Pour le juriste, il ne faudrait pas aussi oublier que le nombre réduit de magistrats peut impacter négativement le rôle accru de la Cour pour la reddition de comptes en faveur des victimes de graves violations des droits de l’homme ainsi que sur la lutte contre l’impunité.

 Camara estime que  cette proposition de réduction peut s’expliquer (sans se justifier) par la crise économique et financière qui affecte certains pays membres. A ce propos, il croit qu’il suffit de faire preuve de bonne gouvernance. « C’est bien que faire des coupes budgétaires drastiques  contre une juridiction qui a des fonctions entre autres, consultative et contentieuse, essentielles à la consolidation du droit communautaire d’une CEDEAO citée en exemple et qui suscite des émules parmi les CER (Communautés Economiques Régionales) en Afrique », dit-il.

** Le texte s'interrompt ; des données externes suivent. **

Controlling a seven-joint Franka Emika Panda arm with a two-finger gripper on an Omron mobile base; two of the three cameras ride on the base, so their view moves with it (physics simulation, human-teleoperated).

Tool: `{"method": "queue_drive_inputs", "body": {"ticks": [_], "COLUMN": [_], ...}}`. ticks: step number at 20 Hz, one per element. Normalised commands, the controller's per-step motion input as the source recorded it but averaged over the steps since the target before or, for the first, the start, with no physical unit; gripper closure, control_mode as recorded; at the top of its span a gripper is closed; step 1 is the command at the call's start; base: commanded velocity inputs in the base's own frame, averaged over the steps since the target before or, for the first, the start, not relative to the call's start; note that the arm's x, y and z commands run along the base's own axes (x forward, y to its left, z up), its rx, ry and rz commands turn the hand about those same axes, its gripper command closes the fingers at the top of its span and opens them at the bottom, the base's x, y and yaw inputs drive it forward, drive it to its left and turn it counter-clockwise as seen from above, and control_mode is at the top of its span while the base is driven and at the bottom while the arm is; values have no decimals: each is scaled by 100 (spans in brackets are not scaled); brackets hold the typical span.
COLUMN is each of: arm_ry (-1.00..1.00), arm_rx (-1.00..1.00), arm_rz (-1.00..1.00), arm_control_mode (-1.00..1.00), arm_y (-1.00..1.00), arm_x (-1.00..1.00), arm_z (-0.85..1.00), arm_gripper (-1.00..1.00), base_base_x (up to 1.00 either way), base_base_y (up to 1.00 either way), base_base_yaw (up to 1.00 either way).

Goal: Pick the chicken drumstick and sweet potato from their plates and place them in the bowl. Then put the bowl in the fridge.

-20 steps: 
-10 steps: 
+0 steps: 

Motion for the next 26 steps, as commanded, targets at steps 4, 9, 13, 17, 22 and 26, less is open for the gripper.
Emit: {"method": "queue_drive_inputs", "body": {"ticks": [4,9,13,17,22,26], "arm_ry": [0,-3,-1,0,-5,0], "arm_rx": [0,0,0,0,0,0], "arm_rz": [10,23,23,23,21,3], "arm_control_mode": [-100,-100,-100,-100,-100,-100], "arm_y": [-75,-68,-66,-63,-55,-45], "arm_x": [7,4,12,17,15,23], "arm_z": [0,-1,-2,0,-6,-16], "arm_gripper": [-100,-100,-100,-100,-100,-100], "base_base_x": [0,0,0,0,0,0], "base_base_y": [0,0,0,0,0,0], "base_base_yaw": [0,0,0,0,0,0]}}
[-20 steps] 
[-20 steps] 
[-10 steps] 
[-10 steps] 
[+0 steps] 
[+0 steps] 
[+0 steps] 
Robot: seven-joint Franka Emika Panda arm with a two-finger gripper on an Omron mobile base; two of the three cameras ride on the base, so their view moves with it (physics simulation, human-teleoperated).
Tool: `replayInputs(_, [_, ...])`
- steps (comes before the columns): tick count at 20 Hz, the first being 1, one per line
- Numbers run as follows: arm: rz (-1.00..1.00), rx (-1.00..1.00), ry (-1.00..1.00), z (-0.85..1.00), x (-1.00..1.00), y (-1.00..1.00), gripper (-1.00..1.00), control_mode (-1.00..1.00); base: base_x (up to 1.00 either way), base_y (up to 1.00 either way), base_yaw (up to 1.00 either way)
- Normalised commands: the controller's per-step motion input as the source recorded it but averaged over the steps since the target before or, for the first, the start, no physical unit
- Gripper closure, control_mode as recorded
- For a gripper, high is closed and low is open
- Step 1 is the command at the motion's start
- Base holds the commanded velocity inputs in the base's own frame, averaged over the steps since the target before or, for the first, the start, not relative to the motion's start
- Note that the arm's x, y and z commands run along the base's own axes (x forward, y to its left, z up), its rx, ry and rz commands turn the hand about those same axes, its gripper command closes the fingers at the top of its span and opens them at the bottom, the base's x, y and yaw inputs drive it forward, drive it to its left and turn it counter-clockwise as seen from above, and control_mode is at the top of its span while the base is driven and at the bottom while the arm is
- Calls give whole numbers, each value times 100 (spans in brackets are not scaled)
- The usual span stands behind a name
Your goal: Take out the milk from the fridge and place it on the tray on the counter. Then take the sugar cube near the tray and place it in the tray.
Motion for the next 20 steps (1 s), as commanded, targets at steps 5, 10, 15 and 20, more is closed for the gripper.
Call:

Formulée en juin dernier, au Libéria, par le Comité interministériel ad-hoc sur la réforme institutionnelle de la CEDEAO, la proposition de faire passer le nombre de juges de la Cour de justice de la CEDEAO de sept à cinq ne passe pas chez les ONGs, OSC et autres juristes de la sous-région. Ceux-ci craignent un affaiblissement du seul organe judiciaire de la communauté. Dans une lettre de sensibilisation et d’orientation sur l’organe judiciaire, l’ONG Trust Africa prévient une accumulation des dossiers et requêtes en instance, un affaiblissement de l’autorité de la Cour, le retour de l’impunité dans la sous-région… « A défaut d’augmenter le nombre de juges, ne le réduisez pas », lance l’ONG à l’endroit des Etats membres de la CEDEAO.